Posted on 03/23/2006 11:37:13 AM PST by dennisw

Kirkuk, Iraq -- When policemen, soldiers and officials in Kirkuk who were injured in insurgent attacks arrived in the emergency room of the hospital, they hoped their chances of surviving had gone up as doctors tended their wounds.

In fact, many of the wounded were almost certain to die because one of the doctors at the Republic Hospital was a member of an insurgent cell. Pretending to treat the injured men, he killed 43 of them by secretly administering lethal injections, a police inquiry has revealed.

"He was called Dr Louay and when the terrorists had failed to kill a policeman or a soldier he would finish them off," Colonel Yadgar Shukir Abdullah Jaff, a senior Kirkuk police chief, told The Independent. "He gave them a high dosage of a medicine which increased their bleeding so they died from loss of blood."

Dr Louay carried out his murder campaign over an eight to nine-month period, say police. He appeared to be a hard working assistant doctor who selflessly made himself available for work in any part of the hospital, which is the largest in Kirkuk.

He was particularly willing to assist in the emergency room. With 272 soldiers, policemen and civilians killed and 1,220 injured in insurgent attacks in Kirkuk in 2005, the doctors were rushed off their feet and glad of any help they could get. Nobody noticed how many patients were dying soon after being tended by their enthusiastic young colleague.

Dr Louay was finally arrested only after the leader of the cell to which he belonged, named Malla Yassin, was captured and confessed. "I was really shocked that a doctor and an educated men should do such a thing," said Col Jaff.
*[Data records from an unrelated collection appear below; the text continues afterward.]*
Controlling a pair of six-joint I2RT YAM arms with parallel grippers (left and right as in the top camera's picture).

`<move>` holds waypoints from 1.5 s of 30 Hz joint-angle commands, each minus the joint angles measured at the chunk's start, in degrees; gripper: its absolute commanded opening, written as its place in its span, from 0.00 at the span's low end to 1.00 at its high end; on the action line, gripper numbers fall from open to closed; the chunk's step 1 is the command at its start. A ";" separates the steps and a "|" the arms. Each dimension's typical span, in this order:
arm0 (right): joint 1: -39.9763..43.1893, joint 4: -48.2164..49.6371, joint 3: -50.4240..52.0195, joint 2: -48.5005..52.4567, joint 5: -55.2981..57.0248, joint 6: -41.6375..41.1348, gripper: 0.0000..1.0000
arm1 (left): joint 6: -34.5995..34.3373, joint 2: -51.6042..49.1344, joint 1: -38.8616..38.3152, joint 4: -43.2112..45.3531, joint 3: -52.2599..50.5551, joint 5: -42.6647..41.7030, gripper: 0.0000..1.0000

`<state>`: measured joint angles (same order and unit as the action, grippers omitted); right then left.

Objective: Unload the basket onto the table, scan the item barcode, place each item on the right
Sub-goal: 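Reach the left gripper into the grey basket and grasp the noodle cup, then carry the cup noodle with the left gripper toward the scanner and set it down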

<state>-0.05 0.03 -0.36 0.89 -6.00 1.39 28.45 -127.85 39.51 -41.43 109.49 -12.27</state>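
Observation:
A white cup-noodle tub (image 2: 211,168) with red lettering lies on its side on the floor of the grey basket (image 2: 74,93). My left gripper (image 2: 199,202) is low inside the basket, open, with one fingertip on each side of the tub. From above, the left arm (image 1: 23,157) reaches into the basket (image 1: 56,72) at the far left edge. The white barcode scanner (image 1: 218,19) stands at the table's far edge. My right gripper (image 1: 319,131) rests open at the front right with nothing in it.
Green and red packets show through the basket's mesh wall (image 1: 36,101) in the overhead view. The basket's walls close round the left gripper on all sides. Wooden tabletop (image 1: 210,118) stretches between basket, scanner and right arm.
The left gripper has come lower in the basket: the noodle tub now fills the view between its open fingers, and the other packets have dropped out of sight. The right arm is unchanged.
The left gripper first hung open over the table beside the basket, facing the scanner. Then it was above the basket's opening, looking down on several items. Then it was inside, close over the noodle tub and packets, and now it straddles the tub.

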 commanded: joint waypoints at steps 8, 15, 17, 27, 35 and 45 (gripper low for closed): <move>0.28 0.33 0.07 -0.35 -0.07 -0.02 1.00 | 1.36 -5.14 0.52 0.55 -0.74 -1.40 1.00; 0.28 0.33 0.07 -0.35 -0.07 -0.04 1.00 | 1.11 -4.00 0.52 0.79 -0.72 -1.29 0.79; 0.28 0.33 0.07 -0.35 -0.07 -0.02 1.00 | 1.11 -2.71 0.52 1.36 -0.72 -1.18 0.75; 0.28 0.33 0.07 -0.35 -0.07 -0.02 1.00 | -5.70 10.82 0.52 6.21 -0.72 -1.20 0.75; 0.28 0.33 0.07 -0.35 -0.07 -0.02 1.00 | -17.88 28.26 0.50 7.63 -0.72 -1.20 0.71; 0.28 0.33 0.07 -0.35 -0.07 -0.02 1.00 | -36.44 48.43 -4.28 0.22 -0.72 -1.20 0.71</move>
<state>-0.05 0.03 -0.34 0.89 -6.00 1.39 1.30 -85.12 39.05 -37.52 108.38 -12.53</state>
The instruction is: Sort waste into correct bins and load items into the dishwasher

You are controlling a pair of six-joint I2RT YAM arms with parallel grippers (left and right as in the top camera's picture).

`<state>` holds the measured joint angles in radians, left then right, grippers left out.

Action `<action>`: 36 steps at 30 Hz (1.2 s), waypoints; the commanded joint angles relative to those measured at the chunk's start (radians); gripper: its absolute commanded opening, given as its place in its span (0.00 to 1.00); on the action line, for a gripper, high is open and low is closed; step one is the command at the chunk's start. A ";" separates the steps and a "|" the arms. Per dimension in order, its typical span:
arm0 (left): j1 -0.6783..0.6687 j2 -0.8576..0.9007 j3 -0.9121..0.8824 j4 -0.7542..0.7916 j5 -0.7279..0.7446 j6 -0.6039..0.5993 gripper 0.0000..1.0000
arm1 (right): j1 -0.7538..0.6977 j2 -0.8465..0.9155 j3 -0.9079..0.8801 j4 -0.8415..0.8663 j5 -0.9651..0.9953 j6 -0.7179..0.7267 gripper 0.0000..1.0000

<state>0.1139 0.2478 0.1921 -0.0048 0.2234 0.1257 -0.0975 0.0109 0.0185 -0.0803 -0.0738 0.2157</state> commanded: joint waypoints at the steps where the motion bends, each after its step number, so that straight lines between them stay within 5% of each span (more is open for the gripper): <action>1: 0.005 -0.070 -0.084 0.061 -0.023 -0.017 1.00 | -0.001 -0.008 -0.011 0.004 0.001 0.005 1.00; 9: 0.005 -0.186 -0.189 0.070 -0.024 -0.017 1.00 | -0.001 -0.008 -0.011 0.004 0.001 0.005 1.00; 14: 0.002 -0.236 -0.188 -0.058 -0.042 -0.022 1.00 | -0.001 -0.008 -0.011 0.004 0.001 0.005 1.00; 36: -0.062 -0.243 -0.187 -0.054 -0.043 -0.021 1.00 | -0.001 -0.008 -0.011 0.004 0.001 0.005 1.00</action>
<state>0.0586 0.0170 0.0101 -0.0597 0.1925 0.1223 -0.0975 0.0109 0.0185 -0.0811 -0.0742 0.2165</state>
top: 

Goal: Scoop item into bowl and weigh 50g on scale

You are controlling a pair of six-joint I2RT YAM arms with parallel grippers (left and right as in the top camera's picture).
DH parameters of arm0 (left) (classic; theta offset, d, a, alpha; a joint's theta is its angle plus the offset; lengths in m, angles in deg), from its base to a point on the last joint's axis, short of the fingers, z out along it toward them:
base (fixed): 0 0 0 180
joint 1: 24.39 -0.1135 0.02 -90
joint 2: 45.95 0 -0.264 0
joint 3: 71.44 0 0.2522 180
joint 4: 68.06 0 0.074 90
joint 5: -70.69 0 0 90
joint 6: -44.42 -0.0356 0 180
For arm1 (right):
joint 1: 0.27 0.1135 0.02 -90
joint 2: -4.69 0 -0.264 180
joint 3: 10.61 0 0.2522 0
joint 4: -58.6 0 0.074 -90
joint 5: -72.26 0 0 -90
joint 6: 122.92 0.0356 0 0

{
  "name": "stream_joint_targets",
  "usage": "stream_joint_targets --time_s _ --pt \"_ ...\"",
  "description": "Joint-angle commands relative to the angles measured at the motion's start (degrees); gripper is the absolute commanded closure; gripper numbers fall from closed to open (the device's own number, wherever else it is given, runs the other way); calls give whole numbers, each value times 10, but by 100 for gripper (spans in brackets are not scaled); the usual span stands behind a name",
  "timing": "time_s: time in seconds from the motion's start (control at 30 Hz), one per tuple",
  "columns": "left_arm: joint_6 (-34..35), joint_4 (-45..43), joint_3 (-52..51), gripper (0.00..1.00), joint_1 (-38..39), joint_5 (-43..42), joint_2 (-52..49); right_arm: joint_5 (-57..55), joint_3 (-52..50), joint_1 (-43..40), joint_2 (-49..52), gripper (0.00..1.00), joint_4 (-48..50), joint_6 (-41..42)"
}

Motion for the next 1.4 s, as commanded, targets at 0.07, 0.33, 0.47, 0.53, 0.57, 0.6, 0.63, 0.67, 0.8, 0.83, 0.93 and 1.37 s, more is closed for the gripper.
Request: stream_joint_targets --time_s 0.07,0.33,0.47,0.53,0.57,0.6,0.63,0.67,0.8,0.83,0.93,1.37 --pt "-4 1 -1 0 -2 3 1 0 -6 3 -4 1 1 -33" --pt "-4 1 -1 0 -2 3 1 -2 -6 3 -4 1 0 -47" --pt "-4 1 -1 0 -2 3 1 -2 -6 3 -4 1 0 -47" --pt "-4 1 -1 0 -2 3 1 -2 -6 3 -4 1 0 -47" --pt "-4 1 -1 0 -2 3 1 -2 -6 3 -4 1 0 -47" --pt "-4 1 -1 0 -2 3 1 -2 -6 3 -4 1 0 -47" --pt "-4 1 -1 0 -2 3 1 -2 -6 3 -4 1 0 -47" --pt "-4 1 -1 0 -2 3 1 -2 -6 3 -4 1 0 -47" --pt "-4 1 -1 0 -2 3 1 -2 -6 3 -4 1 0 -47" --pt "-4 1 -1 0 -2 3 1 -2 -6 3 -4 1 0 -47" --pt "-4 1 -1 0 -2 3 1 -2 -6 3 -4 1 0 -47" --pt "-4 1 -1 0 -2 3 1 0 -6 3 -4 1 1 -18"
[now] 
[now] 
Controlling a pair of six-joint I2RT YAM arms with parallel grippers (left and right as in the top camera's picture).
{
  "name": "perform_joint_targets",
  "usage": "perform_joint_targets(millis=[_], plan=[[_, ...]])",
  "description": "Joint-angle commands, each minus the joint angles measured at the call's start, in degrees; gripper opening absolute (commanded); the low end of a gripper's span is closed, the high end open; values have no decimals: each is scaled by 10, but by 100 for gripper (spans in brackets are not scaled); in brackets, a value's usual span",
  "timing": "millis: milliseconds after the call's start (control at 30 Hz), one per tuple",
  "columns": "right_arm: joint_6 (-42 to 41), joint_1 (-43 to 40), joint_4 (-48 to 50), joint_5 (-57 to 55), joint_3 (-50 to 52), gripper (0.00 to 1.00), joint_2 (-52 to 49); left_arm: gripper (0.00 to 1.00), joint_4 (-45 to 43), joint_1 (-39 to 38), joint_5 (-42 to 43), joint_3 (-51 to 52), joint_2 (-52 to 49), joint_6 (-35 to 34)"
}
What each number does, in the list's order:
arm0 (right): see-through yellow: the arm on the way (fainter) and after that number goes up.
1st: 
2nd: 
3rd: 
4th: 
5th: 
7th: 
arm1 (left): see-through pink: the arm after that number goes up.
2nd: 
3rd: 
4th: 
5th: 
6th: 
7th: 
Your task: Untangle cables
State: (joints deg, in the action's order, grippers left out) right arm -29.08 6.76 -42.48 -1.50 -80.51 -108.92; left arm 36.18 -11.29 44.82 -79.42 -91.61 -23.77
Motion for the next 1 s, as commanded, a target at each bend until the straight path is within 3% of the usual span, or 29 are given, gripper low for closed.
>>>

The murderous work of Dr Louay is symbolic of the ferocity of the struggle for the oil province of Kirkuk. The dispute over its fate is the most important reason why the political parties in Baghdad have failed to create a new government three months after the election on 15 December. The Kurds, expelled from Kirkuk and replaced with Arab settlers by Saddam Hussein, captured the city on 10 April 2003. They have no intention of giving it up. "We will never leave Kirkuk," said Rizgar Ali Hamajan, the former Kurdish peshmerga (soldier) who heads the provincial council. "It is part of Kurdistan."

He recalls that when he was 18 months old, his parents fled with him from his village north of Kirkuk moments before the Iraqi army destroyed it.

But Ibrahim al-Jaafari, the Prime Minister, has frustrated Kurdish demands, enshrined in the new constitution, for Kurds to be allowed to return to Kirkuk and Arabs settlers to be removed to their original homes. The Kurds expect a referendum in Kirkuk that would lead to the province joining the highly autonomous Kurdish region ruled by the Kurdistan regional government in northern Iraq.

For the 1.9 million Kurds, Turkomens and Arabs of Kirkuk province, oil has brought few benefits. They live on top of at least 10 billion barrels of oil which was first exploited in 1927. Despite that, people wanting to buy petrol in Kirkuk wait all day in queues of battered vehicles. "It is the most devastated city in all Iraq," said Mohammed Othman, deputy head of the Patriotic Union of Kurdistan, the most powerful Kurdish party in Kirkuk.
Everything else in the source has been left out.